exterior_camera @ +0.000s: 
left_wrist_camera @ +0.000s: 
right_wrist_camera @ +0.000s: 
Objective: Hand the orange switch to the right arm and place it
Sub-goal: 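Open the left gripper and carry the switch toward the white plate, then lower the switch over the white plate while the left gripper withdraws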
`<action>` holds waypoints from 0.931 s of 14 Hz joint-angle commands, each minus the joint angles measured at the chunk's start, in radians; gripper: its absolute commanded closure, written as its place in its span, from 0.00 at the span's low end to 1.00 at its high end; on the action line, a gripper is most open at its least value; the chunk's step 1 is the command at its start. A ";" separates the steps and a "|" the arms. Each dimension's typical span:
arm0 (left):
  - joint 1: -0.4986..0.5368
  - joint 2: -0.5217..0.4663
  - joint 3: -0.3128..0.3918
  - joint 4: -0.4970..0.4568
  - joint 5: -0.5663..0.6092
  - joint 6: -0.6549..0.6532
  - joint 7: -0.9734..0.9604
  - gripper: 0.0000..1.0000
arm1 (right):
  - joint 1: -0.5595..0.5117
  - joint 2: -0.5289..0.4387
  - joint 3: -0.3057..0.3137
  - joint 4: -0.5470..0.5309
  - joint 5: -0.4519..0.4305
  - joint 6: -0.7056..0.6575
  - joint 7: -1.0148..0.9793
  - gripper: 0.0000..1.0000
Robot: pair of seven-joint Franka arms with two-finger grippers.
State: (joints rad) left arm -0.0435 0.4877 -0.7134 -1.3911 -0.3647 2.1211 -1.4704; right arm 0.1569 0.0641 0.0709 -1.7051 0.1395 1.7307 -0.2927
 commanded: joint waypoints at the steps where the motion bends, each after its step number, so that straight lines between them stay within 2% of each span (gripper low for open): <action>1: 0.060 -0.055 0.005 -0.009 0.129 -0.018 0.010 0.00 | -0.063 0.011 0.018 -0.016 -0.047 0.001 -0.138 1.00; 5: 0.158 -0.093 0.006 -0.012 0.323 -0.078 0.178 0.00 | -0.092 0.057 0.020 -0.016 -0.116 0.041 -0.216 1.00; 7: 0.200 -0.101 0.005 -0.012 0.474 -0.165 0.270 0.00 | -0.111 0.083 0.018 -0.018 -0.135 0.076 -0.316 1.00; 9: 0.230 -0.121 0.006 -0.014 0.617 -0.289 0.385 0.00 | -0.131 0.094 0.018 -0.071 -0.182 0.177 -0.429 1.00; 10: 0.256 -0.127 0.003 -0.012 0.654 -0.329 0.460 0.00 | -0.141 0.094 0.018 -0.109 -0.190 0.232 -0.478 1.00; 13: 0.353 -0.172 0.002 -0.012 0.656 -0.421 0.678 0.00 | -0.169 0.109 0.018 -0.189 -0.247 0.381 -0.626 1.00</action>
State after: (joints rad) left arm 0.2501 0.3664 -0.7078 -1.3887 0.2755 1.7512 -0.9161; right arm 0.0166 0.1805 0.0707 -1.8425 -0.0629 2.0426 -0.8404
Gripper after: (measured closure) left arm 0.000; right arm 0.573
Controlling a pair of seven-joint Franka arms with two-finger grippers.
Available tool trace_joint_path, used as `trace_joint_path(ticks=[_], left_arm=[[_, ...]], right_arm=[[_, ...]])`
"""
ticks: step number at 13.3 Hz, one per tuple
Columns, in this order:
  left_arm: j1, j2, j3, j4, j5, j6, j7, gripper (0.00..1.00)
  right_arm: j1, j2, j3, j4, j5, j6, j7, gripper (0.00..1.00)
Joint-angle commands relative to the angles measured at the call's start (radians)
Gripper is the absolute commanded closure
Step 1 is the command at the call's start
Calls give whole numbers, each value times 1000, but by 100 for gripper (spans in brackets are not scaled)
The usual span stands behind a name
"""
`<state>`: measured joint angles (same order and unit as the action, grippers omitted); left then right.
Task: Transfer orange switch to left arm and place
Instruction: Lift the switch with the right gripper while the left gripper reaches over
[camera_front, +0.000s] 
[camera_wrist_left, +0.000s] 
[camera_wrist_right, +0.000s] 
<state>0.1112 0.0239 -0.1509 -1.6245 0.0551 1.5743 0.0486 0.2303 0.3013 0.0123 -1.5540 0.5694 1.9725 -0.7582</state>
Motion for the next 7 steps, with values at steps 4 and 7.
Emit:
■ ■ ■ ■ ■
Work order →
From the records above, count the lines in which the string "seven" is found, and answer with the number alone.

Solution to the exercise →
2